Higher serum levels of serum omega-3 polyunsaturated fatty acids (n-3 PUFAs) are associated with healthy aging in adults, defined as survival without chronic diseases, such as cardiovascular disease, cancer, lung disease, or severe chronic kidney disease, a new study suggests.

Researchers measured cumulative levels of plasma phospholipid n-3 PUFAs in 2600 older adults at three-time points over a 13-year period and found that higher levels of long-chain n-3 PUFAs were associated with an 18% lower chance of unhealthy aging.

In particular, n-3 PUFAs from seafood, eicosapentaenoic acid (EPA), docosapentaenoic acid (DPA), and docosahexaenoic acid (DHA) were associated with healthier aging.

"We found that higher blood levels of omega-3s from seafood were associated with a higher likelihood of healthy aging and also saw that people with the highest blood levels of omega-3s self-reported fish intake of about two servings per week," said lead author Heidi Lai, Ph.D., postdoctoral fellow, Friedman School of Nutrition Science and Policy, Tufts University, Boston.

Biomarkers Important

"This study supports current national guidelines to consume more seafood. We are living longer but are not necessarily in good health, and the quality of life in old age is deteriorating," Lai said.

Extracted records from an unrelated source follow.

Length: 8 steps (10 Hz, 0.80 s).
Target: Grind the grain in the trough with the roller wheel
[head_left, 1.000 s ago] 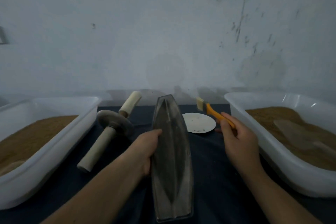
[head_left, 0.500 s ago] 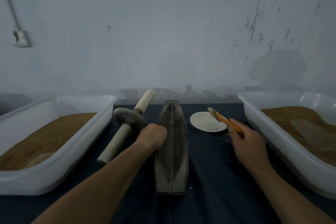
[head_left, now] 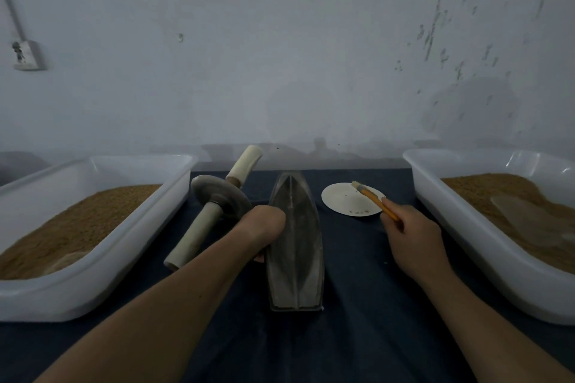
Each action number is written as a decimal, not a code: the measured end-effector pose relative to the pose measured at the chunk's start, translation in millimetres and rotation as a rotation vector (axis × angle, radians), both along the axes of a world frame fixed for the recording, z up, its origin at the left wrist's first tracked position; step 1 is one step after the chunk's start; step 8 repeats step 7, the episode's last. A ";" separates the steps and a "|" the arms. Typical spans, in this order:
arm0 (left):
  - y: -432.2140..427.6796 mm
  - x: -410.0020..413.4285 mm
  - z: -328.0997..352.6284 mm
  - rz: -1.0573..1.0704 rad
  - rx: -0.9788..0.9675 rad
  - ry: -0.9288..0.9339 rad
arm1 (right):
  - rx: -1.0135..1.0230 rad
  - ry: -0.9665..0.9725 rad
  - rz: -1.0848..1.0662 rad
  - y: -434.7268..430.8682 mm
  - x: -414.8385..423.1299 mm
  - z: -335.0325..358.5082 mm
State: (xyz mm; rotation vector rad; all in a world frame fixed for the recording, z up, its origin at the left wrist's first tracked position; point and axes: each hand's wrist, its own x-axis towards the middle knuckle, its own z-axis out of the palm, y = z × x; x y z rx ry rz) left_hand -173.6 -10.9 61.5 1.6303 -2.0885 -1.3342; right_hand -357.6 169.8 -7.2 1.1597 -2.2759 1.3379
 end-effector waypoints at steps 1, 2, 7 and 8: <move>4.9 2.9 3.4 -0.003 0.130 0.050 | 0.116 0.129 -0.019 -3.3 -0.4 -1.8; 7.7 9.2 3.2 -0.016 0.164 0.106 | 0.184 0.176 -0.039 -5.0 0.7 -3.0; 36.6 100.4 -16.2 -0.281 -0.270 0.286 | 0.536 0.147 -0.053 -7.4 10.6 -3.4; 36.6 100.4 -16.2 -0.281 -0.270 0.286 | 0.536 0.147 -0.053 -7.4 10.6 -3.4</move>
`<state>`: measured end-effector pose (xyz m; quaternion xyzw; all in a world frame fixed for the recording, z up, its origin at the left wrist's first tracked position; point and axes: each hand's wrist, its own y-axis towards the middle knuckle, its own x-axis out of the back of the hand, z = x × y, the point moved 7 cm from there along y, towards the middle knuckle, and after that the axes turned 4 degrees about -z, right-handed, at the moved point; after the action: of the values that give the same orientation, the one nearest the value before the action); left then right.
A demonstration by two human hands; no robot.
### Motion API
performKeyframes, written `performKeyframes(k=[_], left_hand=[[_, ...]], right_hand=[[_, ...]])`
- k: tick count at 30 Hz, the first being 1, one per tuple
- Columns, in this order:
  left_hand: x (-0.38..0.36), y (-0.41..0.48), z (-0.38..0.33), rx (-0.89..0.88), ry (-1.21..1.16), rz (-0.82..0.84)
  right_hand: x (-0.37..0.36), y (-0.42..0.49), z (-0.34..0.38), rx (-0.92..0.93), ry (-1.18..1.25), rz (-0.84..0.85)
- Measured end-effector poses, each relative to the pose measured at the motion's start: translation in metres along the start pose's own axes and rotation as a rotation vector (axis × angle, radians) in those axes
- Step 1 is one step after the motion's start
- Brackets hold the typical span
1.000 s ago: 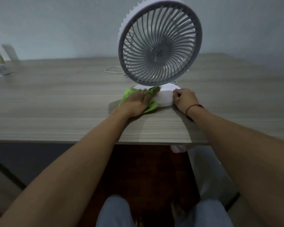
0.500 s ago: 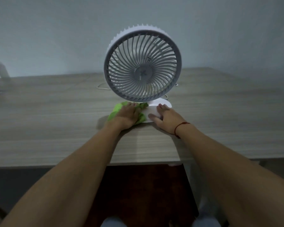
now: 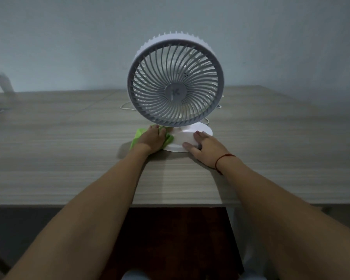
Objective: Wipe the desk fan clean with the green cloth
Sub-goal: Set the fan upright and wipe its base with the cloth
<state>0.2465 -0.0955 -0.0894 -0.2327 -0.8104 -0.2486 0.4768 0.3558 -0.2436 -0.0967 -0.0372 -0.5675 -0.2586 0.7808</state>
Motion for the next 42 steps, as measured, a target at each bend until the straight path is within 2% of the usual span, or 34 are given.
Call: performKeyframes(k=[5,8,13,20,23,26,31,34,42], left_hand=[[0.002,-0.020,-0.019,-0.110,-0.012,-0.036],[-0.001,-0.043,-0.029,-0.188,-0.026,0.002],[0.000,-0.053,-0.035,-0.232,-0.039,-0.052],[0.005,-0.010,-0.007,-0.115,0.099,0.052],[0.007,0.003,0.014,-0.051,0.170,0.025],[0.006,0.000,0.011,-0.064,0.172,0.006],[-0.003,-0.033,-0.047,-0.254,0.015,0.053],[-0.009,-0.040,-0.054,-0.240,-0.068,0.047],[0.002,-0.007,-0.028,-0.174,0.083,0.106]], right_hand=[[0.000,0.001,-0.001,-0.007,0.017,0.007],[0.000,-0.001,-0.001,-0.023,0.035,0.006],[0.006,-0.006,0.003,-0.022,0.077,-0.012],[0.010,-0.009,0.001,-0.059,0.147,-0.025],[0.011,-0.009,0.000,-0.068,0.173,-0.039],[0.010,-0.008,0.000,-0.075,0.186,-0.038],[0.013,-0.010,0.003,-0.059,0.175,-0.059],[0.015,-0.012,0.004,-0.043,0.164,-0.069],[0.012,-0.011,-0.002,-0.086,0.217,-0.038]])
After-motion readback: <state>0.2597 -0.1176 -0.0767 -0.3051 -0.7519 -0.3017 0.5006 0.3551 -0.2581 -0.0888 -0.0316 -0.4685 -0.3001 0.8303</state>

"In addition to quality-of-life concerns, longevity without good health increases healthcare costs, so as researchers, we want to start to focus on the quality of life rather than longevity — a concept we call healthy aging, which means survival until death free of chronic disease and cognitive and physical dysfunction," she continued.

"We know that omega-3 PUFAs, mostly found in seafood, are beneficial for heart health, but we know less of their influence on other chronic diseases and healthy aging," she said.

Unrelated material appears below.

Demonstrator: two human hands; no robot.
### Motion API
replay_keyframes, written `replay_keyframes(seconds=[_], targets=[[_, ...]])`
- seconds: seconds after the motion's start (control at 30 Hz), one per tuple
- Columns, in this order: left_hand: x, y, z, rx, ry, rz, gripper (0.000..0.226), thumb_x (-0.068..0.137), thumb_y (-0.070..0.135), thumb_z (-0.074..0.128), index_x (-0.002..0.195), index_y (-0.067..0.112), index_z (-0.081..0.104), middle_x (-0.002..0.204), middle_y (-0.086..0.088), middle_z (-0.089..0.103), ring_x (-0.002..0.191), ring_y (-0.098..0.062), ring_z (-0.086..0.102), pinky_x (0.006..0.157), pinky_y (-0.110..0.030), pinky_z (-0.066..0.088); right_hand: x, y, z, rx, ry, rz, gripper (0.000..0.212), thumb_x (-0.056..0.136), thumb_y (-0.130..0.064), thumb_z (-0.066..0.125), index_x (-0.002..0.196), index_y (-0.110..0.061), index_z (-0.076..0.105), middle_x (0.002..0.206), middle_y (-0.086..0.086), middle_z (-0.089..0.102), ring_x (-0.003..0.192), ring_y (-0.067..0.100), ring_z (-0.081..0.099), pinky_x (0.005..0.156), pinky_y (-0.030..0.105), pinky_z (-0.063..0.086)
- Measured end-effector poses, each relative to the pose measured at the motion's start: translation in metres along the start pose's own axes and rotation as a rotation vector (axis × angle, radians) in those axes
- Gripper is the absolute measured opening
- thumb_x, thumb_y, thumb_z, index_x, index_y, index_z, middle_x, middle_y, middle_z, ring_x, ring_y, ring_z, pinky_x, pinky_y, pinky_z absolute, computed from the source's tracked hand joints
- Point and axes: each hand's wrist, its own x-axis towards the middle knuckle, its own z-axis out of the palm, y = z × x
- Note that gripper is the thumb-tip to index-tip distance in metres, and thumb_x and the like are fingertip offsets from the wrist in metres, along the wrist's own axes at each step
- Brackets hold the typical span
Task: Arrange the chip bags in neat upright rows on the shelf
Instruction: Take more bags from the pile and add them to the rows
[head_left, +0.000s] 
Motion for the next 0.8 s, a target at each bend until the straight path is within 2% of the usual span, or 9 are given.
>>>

Most previous studies have relied on self-reported dietary questionnaires, with few using biomarkers to provide "a complementary measurement to self-report, with less recall bias and estimation errors," the authors write.

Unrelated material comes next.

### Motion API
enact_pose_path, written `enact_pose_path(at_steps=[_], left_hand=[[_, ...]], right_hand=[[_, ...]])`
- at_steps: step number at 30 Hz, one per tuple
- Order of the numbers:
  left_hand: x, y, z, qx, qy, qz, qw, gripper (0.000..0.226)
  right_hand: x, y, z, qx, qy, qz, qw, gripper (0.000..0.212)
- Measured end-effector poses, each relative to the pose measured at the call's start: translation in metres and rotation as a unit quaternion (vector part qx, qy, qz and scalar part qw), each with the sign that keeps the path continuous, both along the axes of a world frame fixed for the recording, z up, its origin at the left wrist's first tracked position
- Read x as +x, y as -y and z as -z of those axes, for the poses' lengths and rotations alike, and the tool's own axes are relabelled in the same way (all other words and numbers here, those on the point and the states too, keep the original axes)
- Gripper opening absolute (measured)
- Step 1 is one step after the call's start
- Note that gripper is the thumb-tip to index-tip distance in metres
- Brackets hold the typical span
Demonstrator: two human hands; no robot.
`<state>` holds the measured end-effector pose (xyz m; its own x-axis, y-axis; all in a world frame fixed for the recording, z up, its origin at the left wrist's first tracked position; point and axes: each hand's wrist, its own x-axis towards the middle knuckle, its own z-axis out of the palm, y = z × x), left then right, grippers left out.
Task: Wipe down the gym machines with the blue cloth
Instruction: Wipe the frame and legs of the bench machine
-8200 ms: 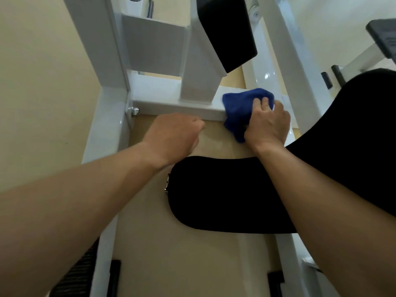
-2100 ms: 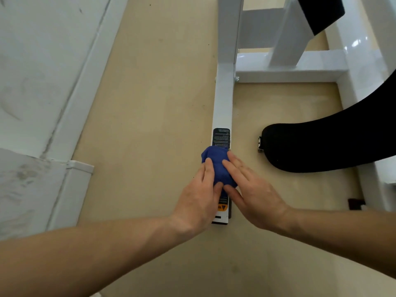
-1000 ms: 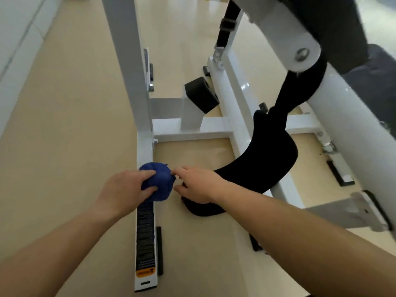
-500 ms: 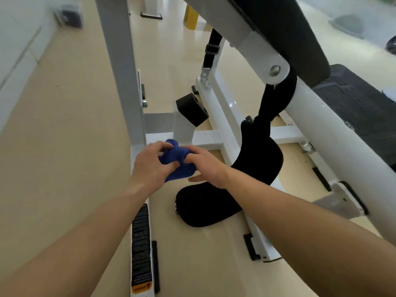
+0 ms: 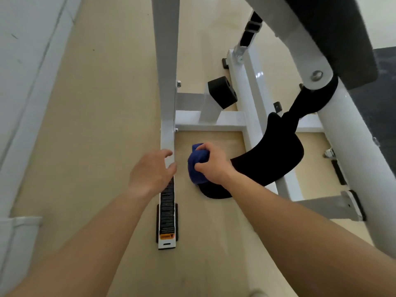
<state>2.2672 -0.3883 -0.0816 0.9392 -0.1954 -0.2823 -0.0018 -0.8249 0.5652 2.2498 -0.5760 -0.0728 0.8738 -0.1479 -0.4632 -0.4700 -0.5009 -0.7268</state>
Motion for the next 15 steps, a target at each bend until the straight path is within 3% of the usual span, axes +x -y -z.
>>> enact_pose_path(at_steps=[6, 10, 15], left_hand=[[-0.032, -0.039, -0.031, 0.105, -0.116, -0.009, 0.988, 0.041], [-0.055, -0.052, -0.078, 0.122, -0.171, -0.040, 0.977, 0.037], [-0.065, -0.053, -0.161, 0.125, -0.170, -0.060, 0.976, 0.030]], right_hand=[[-0.030, -0.018, -0.036, -0.139, -0.008, -0.054, 0.989, 0.043], [-0.056, -0.025, -0.082, -0.129, -0.029, -0.062, 0.989, 0.044], [-0.079, -0.028, -0.166, -0.110, -0.040, -0.051, 0.992, 0.047]])
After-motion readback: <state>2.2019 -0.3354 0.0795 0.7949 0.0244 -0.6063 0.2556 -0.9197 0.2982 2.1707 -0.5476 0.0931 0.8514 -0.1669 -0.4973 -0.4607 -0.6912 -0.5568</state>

Moreover, biomarkers "greatly facilitate" investigation of the effects of individual n-3 PUFAs, which include long-chain EPA and DHA from seafood, and DPA that has been endogenously metabolized (to a lesser extent, also sourced from seafood). They also include α-linolenic acid from plants. Additionally, all previous biomarker studies have used only one measure of n-3 PUFA at baseline and did not account for trends or changes over time.

The researchers, therefore, used serial measures of n-3 PUFA biomarkers in the Cardiovascular Health Study, a multicenter prospective cohort of older adults in the United States recruited from a random sample of Medicare eligibility rolls, to investigate the association between circulating phospholipid n-3 PUFA levels and the likelihood of healthy aging.